What Really Powers Your Nerve Signals? The Secret Life of Action Potentials Under Heat Stress Has Always Been in Plain Sight

Action potentials are rapid electrical signals used by excitable cells—like neurons, muscle fibers, and some endocrine cells—to communicate or trigger processes such as contraction or secretion. In the context of cellular respiration and thermal stress, action potentials become tightly linked to the energy status and ion homeostasis of the cell, particularly due to the role of proton gradients, ATP generation, and membrane dynamics.

1. Bioenergetic Foundation of Action Potentials

Resting membrane potential, the baseline electrical state of a cell (~–70 mV in neurons), is largely established by:

• Na⁺/K⁺-ATPase: Uses ATP from cellular respiration to actively pump 3 Na⁺ out and 2 K⁺ in.

• Selective permeability: At rest, the membrane is more permeable to K⁺, so K⁺ leaks out, making the inside negative.

Action potentials occur when this resting potential is transiently reversed:

• Voltage-gated Na⁺ channels open, Na⁺ floods in → depolarisation.

• Voltage-gated K⁺ channels open, K⁺ flows out → repolarisation.

This cycle requires that ATP levels remain adequate, and ion gradients remain steep, both of which depend on intact mitochondrial respiration and membrane integrity.

2. Link to Cellular Respiration

Cellular respiration—particularly oxidative phosphorylation—supplies ATP, which is critical for:

• Maintaining ion gradients (Na⁺/K⁺-ATPase).

• Powering Ca²⁺ pumps that restore intracellular calcium post-excitation.

• Supporting the metabolic demand of repolarisation and neurotransmitter release.

If ATP becomes scarce, such as during:

• Mitochondrial dysfunction,

• High thermal stress with elevated proton leak and uncoupling,

• Phosphate depletion from hyperactive ATP turnover,

then action potential propagation is impaired:

• Membrane potential may depolarise chronically.

• Ion channel kinetics slow.

• Neurons or muscle fibers become less excitable or even non-functional (e.g., in heat stroke or metabolic collapse).

3. Thermal Stress, Proton Dynamics, and Action Potentials

Under mild hyperthermia, as outlined in the article:

• Membrane fluidity increases, altering ion channel gating:

• Voltage-gated Na⁺ and K⁺ channels open more easily and stay open longer.

• TRP channels may activate, further affecting membrane potential.
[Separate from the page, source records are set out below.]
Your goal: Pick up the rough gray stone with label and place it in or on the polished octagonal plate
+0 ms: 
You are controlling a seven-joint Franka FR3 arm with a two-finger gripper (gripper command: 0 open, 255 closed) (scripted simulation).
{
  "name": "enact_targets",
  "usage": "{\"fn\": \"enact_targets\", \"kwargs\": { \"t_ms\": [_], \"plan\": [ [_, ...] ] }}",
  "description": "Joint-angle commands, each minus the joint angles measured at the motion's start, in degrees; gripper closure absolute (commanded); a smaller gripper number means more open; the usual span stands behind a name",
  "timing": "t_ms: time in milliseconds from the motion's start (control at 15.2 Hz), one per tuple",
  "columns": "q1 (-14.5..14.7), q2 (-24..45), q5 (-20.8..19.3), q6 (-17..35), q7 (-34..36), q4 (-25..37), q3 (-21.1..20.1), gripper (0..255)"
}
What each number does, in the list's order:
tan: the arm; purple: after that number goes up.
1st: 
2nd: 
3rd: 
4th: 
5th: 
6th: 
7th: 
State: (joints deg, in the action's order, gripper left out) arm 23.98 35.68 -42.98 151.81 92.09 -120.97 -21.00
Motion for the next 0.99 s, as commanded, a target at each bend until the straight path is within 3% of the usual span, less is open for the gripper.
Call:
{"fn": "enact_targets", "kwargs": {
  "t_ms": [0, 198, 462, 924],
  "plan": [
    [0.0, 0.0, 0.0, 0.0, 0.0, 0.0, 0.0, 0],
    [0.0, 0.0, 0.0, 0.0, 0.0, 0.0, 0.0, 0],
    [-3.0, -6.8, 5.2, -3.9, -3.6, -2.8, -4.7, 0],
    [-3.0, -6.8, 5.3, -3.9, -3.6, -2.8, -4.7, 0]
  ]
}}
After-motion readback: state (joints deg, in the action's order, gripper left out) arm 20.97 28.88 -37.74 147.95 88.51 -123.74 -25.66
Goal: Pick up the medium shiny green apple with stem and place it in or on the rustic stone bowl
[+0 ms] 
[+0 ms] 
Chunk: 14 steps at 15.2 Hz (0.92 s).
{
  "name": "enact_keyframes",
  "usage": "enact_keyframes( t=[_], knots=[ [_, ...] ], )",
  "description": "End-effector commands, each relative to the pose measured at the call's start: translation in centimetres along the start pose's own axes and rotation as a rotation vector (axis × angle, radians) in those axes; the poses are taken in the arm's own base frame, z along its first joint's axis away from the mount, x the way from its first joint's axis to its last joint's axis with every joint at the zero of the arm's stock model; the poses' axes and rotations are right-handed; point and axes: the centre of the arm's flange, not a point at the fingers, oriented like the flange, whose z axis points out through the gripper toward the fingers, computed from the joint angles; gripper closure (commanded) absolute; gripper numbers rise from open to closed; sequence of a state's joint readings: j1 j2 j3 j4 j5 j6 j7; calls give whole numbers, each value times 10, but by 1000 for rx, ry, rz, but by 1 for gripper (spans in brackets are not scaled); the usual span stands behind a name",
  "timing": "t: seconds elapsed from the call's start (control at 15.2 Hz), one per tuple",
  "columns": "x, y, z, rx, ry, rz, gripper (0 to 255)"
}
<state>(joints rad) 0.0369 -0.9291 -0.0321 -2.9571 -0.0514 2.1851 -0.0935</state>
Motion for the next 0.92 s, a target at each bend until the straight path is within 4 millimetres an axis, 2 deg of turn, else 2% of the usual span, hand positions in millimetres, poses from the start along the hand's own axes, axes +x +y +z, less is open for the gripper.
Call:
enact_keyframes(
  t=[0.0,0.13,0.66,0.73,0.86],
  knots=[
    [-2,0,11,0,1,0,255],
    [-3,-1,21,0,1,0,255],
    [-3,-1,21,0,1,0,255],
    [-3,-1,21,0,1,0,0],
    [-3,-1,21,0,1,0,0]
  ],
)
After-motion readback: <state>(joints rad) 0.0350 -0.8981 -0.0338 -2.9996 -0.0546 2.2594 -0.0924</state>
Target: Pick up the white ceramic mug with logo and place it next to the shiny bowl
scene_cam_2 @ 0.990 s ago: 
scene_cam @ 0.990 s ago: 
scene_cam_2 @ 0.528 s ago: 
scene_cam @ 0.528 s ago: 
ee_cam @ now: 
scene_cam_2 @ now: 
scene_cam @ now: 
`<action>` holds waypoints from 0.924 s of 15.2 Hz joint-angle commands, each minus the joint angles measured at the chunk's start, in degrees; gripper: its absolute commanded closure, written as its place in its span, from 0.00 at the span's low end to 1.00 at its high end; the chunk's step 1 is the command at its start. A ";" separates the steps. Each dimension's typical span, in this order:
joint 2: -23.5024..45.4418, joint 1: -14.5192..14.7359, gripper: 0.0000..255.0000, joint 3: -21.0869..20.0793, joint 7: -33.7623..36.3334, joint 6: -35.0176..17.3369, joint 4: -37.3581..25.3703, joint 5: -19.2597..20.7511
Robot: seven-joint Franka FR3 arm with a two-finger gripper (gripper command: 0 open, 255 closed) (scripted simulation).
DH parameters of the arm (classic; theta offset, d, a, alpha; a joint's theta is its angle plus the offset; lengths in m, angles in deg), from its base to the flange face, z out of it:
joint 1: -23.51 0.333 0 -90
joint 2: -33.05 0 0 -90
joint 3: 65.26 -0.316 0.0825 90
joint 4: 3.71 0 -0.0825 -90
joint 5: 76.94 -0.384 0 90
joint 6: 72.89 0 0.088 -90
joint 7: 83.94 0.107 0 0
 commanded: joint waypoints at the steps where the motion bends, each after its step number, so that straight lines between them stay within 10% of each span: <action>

• Passive H⁺ leak rises, subtly depolarising membranes and reducing the proton motive force.

• ATP synthase becomes less efficient due to proton slippage or uncoupling, decreasing ATP yield.

• Na⁺/K⁺-ATPase may struggle, compromising ion gradient maintenance.

Net effect: Action potential fidelity declines due to both energy limitation and biophysical instability of ion channels.

This can manifest as:

• Muscle weakness

• Neural fatigue

• Cardiac arrhythmias

• Heat-induced seizures

Example: Neurons in Heat Stress

A febrile state (e.g., 40°C body temperature) might:

1. Increase Na⁺ channel open probability.

2. Lead to spontaneous depolarisations.

3. Overload mitochondria due to heightened ATP demand.

4. Eventually suppress action potential propagation if ATP is depleted or membrane potential collapses.